Polémica en Marbella: Guardería rechaza la inscripción de un muñeco hiperrealista
Una pareja en Marbella, España, ha generado un intenso debate tras intentar matricular a un «bebé reborn» —un muñeco de silicona de gran realismo— en una escuela infantil. Alejandra y Jaime, los propietarios del juguete al que llaman «Batmancito», buscaban que el objeto fuera admitido como un alumno más para integrarlo en una rutina diaria similar a la de un niño de verdad.
La dirección del centro educativo denegó la solicitud argumentando que, aunque comprendían la situación, no podían aceptar al muñeco por respeto y coherencia con el resto de los padres de familia.

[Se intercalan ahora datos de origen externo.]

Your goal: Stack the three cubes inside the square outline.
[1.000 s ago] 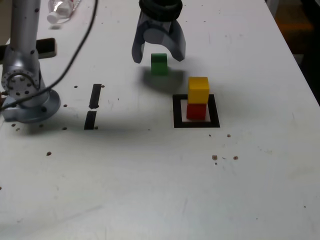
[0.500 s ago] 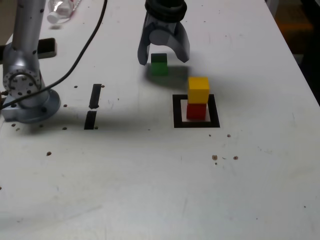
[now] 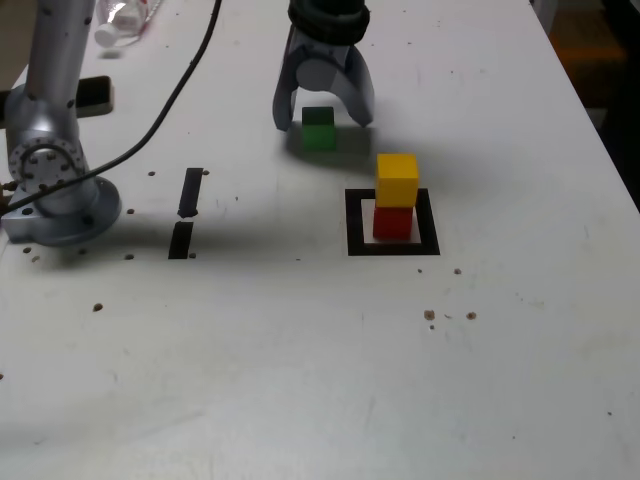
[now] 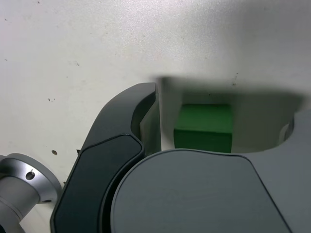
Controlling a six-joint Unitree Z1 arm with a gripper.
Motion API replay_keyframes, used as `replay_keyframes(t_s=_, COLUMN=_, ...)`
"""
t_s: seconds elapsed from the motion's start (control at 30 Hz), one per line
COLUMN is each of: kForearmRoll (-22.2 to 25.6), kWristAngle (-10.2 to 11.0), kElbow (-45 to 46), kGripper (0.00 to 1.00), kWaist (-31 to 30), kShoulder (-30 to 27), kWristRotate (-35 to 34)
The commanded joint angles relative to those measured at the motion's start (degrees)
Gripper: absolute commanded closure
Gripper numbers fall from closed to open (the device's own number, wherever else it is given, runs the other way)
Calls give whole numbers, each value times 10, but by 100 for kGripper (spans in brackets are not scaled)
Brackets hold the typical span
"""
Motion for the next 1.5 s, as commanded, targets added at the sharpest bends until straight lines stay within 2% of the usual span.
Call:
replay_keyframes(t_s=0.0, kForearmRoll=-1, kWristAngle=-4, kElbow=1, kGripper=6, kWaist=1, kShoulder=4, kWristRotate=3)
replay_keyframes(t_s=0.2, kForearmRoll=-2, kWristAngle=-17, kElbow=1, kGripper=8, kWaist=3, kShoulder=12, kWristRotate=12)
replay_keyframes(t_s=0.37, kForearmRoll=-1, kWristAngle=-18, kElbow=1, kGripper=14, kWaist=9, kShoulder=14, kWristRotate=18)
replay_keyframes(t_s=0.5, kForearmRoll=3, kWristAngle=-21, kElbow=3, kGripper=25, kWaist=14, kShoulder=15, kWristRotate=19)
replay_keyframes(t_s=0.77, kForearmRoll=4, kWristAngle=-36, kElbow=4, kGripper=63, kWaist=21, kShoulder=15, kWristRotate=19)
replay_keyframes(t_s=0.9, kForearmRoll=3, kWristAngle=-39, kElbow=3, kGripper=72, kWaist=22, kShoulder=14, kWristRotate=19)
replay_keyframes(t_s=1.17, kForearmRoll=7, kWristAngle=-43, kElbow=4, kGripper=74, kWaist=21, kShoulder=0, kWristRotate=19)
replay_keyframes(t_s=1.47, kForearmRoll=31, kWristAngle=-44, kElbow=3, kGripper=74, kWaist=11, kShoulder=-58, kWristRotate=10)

Ante esta negativa, Alejandra expresó su frustración, explicando que esta dinámica forma parte de un proceso terapéutico personal para afrontar la depresión y las secuelas emocionales de no haber podido tener hijos biológicos.
Si bien el uso de estos ejemplares artesanales es una herramienta reconocida en el tratamiento de duelos e infertilidad, este caso ha trascendido la esfera privada. El incidente plantea un dilema sobre los límites de las terapias de simulación cuando estas pretenden involucrar a instituciones públicas y entornos de convivencia con menores reales, quienes podrían verse confundidos por la presencia de un compañero inanimado.